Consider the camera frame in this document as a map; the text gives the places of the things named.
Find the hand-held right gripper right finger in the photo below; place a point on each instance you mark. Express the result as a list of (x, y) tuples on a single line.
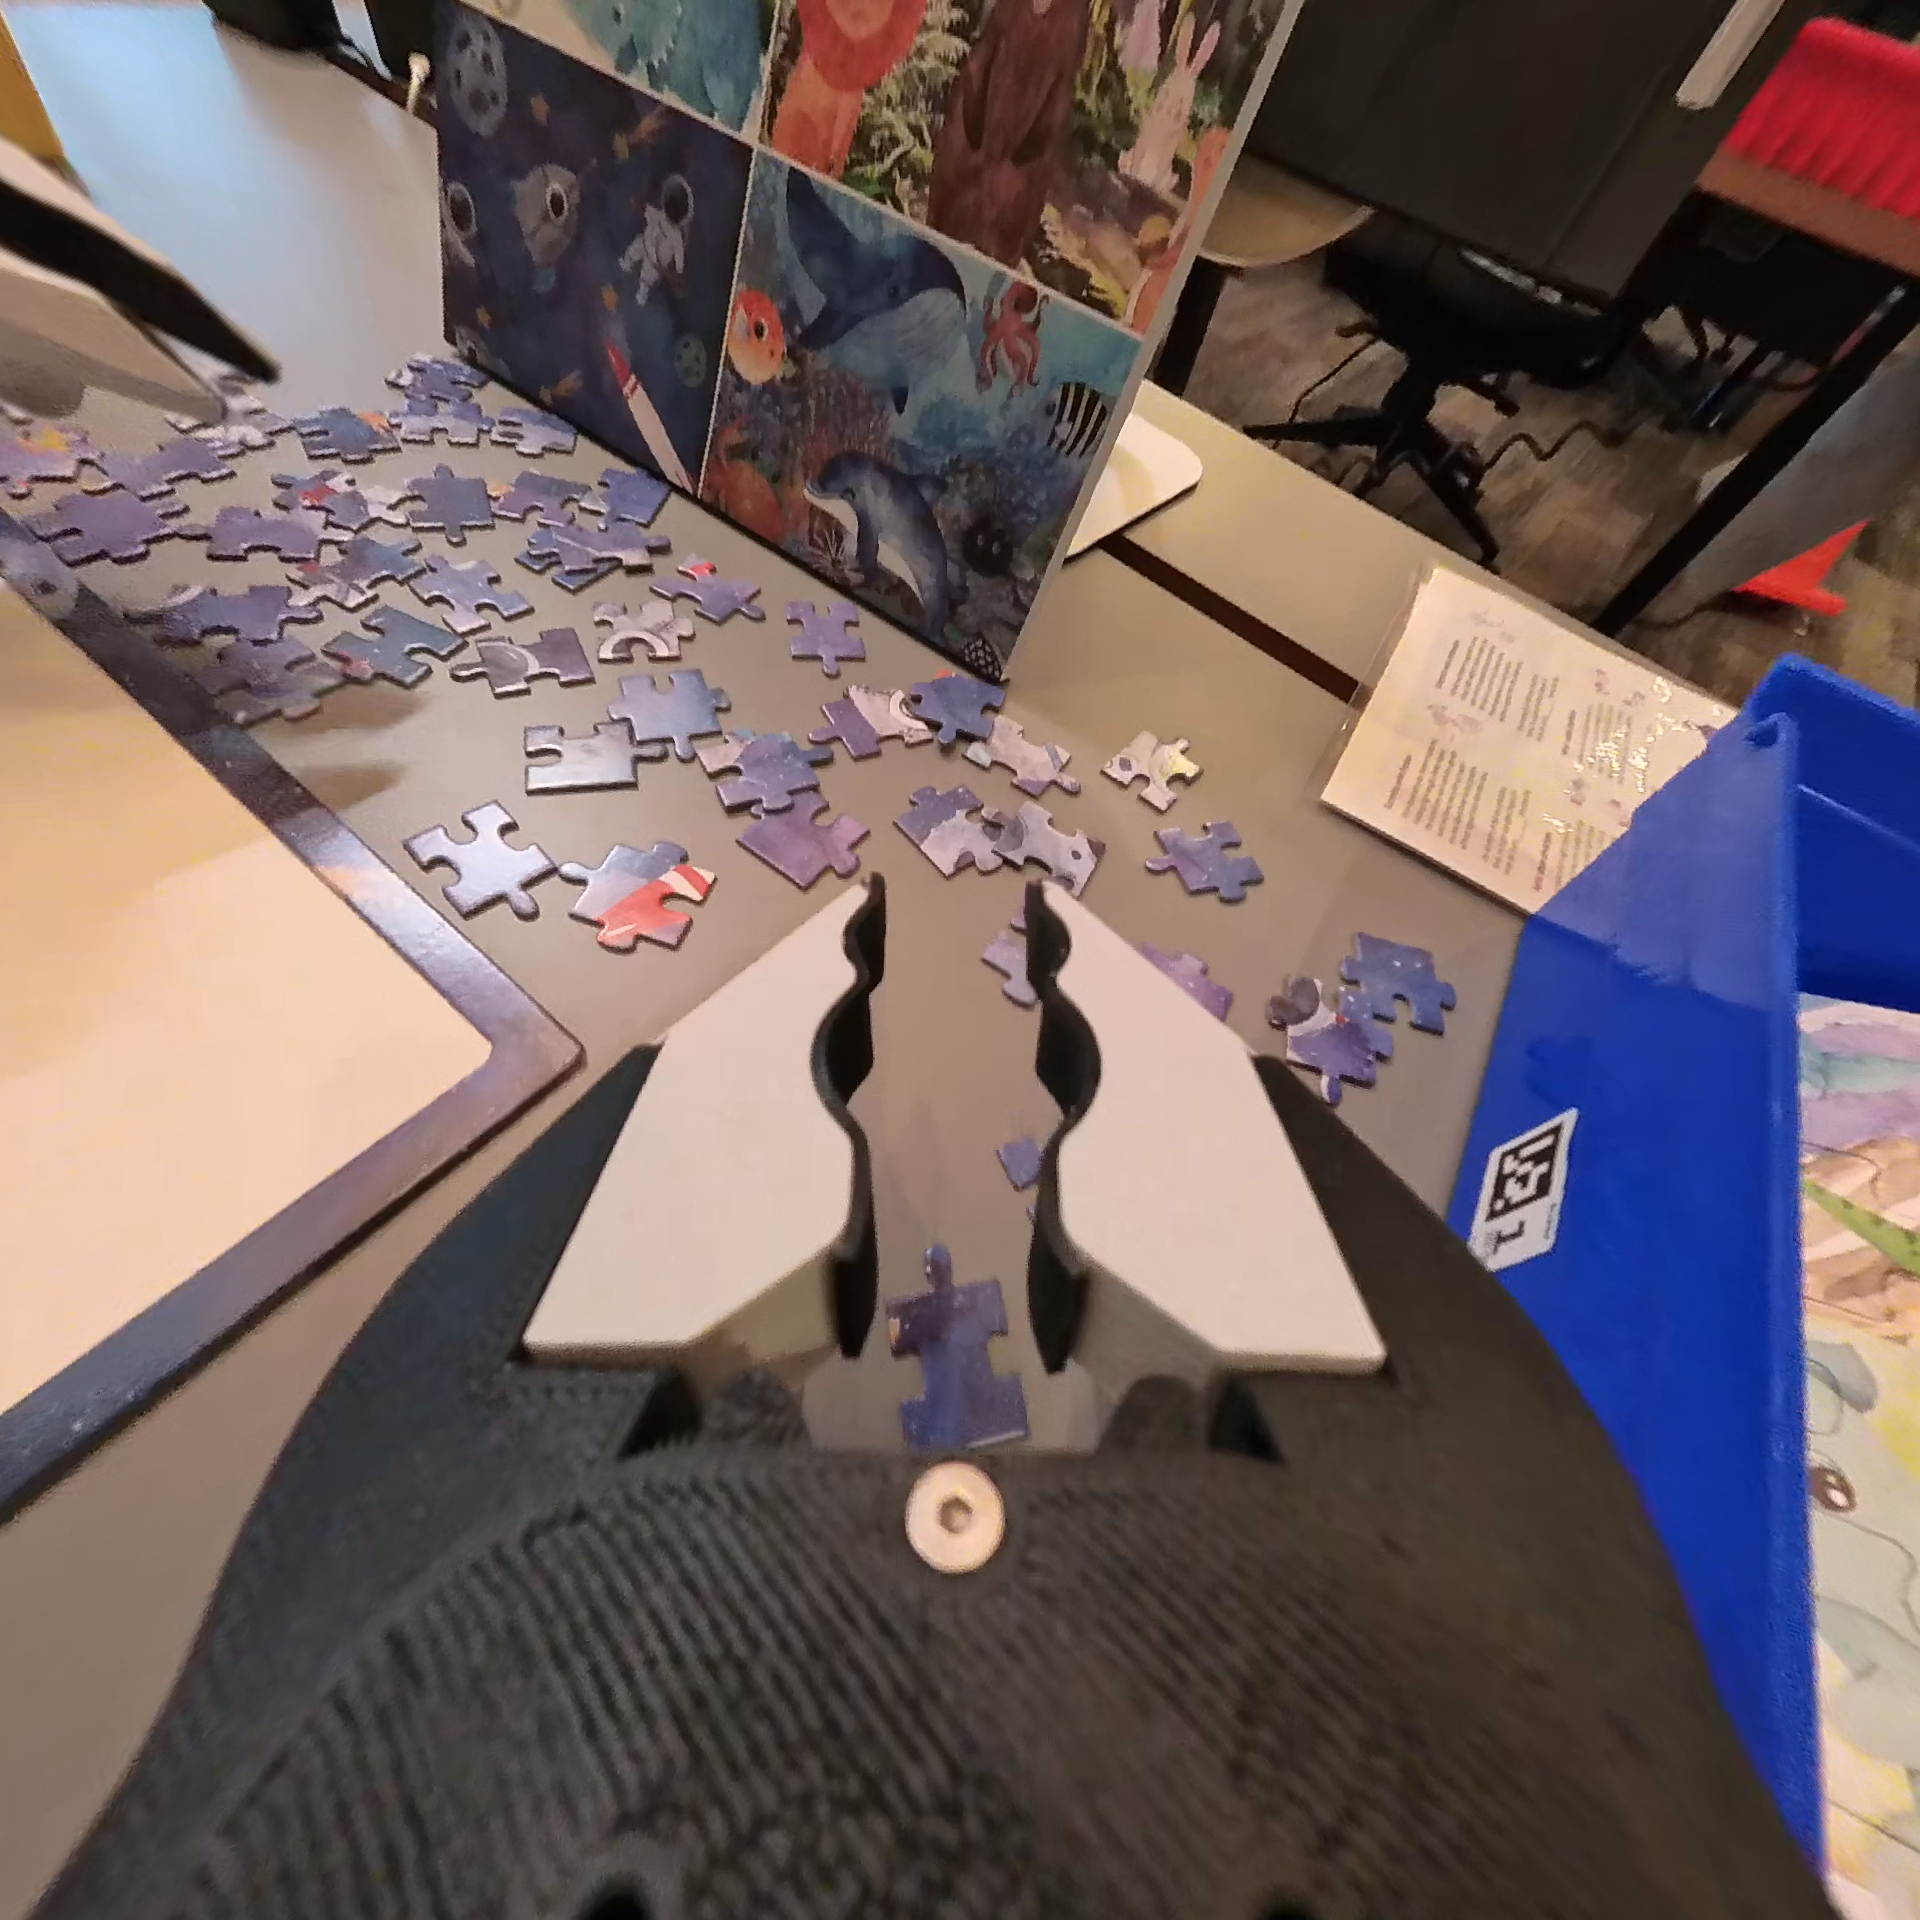
[(1215, 1201)]

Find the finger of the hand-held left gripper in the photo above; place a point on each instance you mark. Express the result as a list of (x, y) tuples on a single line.
[(24, 166), (89, 360)]

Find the blue framed puzzle tray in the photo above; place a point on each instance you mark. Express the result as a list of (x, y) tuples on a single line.
[(182, 975)]

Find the laminated instruction sheet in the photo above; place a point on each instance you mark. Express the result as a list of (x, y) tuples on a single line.
[(1500, 735)]

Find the dinosaur puzzle board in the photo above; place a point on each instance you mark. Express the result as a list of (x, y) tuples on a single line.
[(1869, 1425)]

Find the wooden table with black leg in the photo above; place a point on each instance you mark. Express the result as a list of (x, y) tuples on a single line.
[(1799, 201)]

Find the dark blue puzzle piece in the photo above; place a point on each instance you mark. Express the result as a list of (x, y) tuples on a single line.
[(960, 1366)]

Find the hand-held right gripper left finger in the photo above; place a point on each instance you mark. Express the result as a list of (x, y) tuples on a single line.
[(705, 1201)]

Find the blue plastic bin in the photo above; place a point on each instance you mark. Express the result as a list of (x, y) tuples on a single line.
[(1636, 1050)]

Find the black office chair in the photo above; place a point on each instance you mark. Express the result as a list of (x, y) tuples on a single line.
[(1417, 389)]

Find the red white puzzle piece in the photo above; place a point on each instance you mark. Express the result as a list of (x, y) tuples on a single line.
[(645, 901)]

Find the grey leaning panel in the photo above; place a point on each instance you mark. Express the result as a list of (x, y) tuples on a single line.
[(1853, 465)]

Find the orange cone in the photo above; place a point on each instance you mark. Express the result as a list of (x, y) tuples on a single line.
[(1808, 578)]

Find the illustrated puzzle box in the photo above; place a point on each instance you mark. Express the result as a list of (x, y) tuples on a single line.
[(902, 375)]

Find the scatter of purple puzzle pieces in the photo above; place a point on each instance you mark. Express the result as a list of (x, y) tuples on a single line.
[(674, 714)]

┄┄┄┄┄┄┄┄┄┄┄┄┄┄┄┄┄┄┄┄

Exercise prompt: All that should be returned is the run of lines from the one with "Find the red" to the last line of the material above, copied exactly.

Response:
Find the red white puzzle piece in the photo above; place a point on each instance you mark. Express the result as a list of (x, y) tuples on a single line.
[(645, 901)]

Find the grey leaning panel in the photo above; place a point on each instance you mark. Express the result as a list of (x, y) tuples on a single line.
[(1853, 465)]

Find the orange cone in the photo above; place a point on each instance you mark. Express the result as a list of (x, y) tuples on a single line.
[(1808, 578)]

Find the illustrated puzzle box in the photo above; place a point on each instance you mark. Express the result as a list of (x, y) tuples on a single line.
[(902, 375)]

Find the scatter of purple puzzle pieces in the photo above; place a point on each instance you mark. Express the result as a list of (x, y) tuples on a single line.
[(674, 714)]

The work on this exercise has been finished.